Spread evenly amongst the population that £30bn would deliver to every man, woman and child almost £500 a year.
But it isn’t. It goes overwhelmingly to those who need it least. And that’s not mere happenstance. It’s the inevitable consequence of two deliberate policy choices: to distribute that £30bn through the tax system. And to fail to monitor what good it does.
Let me give some specifics.
Last year we spent £480m per annum rewarding those who earn more than £54,000 per annum and make gifts to charities. We spent nothing rewarding those who earn less.
This year we’ll spend £2.6bn per annum encouraging saving in ISAs. But the average ISA holder with annual earnings of more than £150,000 will get – through higher savings relieved from income tax at higher rates – well over 6 times as much tax relief as her equivalent earning between £20,000 and £30,000 per annum.
In 2013/14 the highest earning 1% of taxpayers made almost 13% of all contributions to pension schemes. Pension scheme relief costs £21bn in income tax foregone. But that 1% of taxpayers – roughly 0.5% of adults – will get even more than 13% of that £21bn because we give them a larger tax bonus than those who earn less.
HMRC doesn’t publish much data on how the benefit of these reliefs is distributed between rich and poor. By and large you have to stitch the statistics together.
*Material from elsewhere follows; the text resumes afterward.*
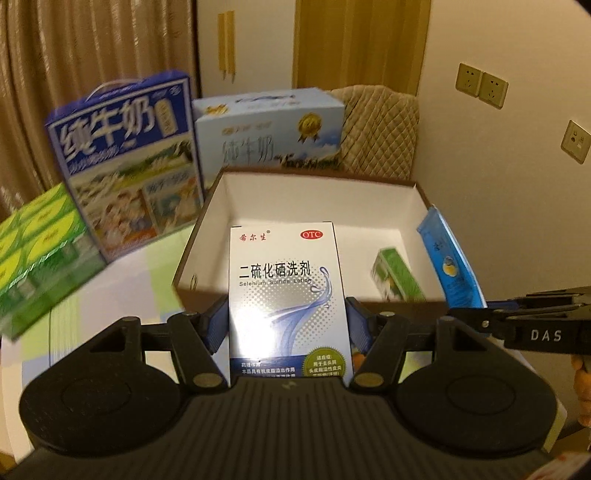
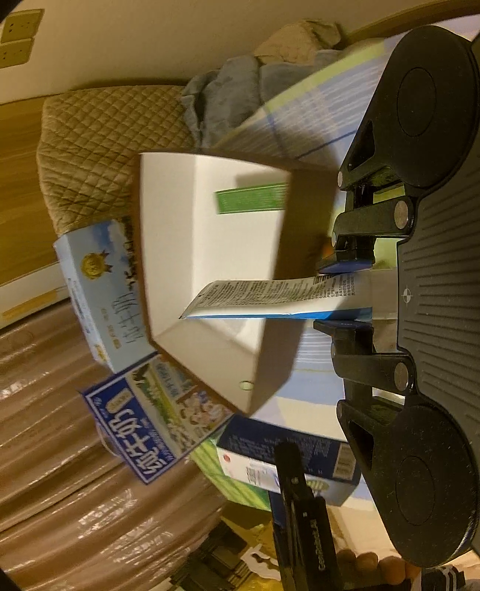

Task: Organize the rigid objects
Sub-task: 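Carry the medicine box with the left tool while the right tool carries the toothpaste into the brown box, then open the left tool to set down the medicine box while the right tool releases the toothpaste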

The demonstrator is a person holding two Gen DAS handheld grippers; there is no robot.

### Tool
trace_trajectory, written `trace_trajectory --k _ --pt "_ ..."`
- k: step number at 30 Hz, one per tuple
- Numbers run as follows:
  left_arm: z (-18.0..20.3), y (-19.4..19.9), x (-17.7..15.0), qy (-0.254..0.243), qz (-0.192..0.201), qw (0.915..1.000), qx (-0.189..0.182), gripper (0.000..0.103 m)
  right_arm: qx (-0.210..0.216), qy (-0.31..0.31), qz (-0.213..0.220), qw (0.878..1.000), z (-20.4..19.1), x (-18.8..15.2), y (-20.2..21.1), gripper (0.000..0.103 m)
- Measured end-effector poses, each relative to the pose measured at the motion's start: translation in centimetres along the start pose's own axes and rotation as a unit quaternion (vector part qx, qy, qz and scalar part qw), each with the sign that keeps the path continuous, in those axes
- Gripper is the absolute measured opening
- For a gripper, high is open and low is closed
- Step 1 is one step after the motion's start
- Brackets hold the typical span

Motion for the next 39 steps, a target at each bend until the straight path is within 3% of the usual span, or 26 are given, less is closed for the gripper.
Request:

But HMRC does track one particular sub-set of reliefs: “Allowances given as tax reductions”. It comprises, in particular, Venture Capital Tax Relief, Enterprise Investment Scheme Relief and Seed Enterprise Investment Scheme Relief. Remarkably Additional Rate Payers – those earning over £150,000 – receive 69% by value of those reliefs. That figure has risen every year since 2010/11.
More striking still, the highest earning 15,000 taxpayers – an almost homeopathic 0.05% of all taxpayers – netted 5.5% of total deductions and reliefs. Most will have seen six figure reductions to their income tax bills.
Why is this? Should we be concerned?
It’s hard to find sense in it.
Take pension tax relief as an example.
The more you earn, the more likely you are to have surplus income. Because you have surplus income you’re less in need of incentivises to save for your retirement. But the tax system gives you more.
That’s not sensible policy. It’s a wasteful bung.
We can make the same argument for ISAs. If a couple can afford to save what the median household earns (after direct taxes and benefits) – and that’s what the annual ISA limit for a couple represents – why do we spend money giving them incentives to save? If there’s money to be spent, surely we bolster the position of those who struggle to save rather than those compelled to by surplus income.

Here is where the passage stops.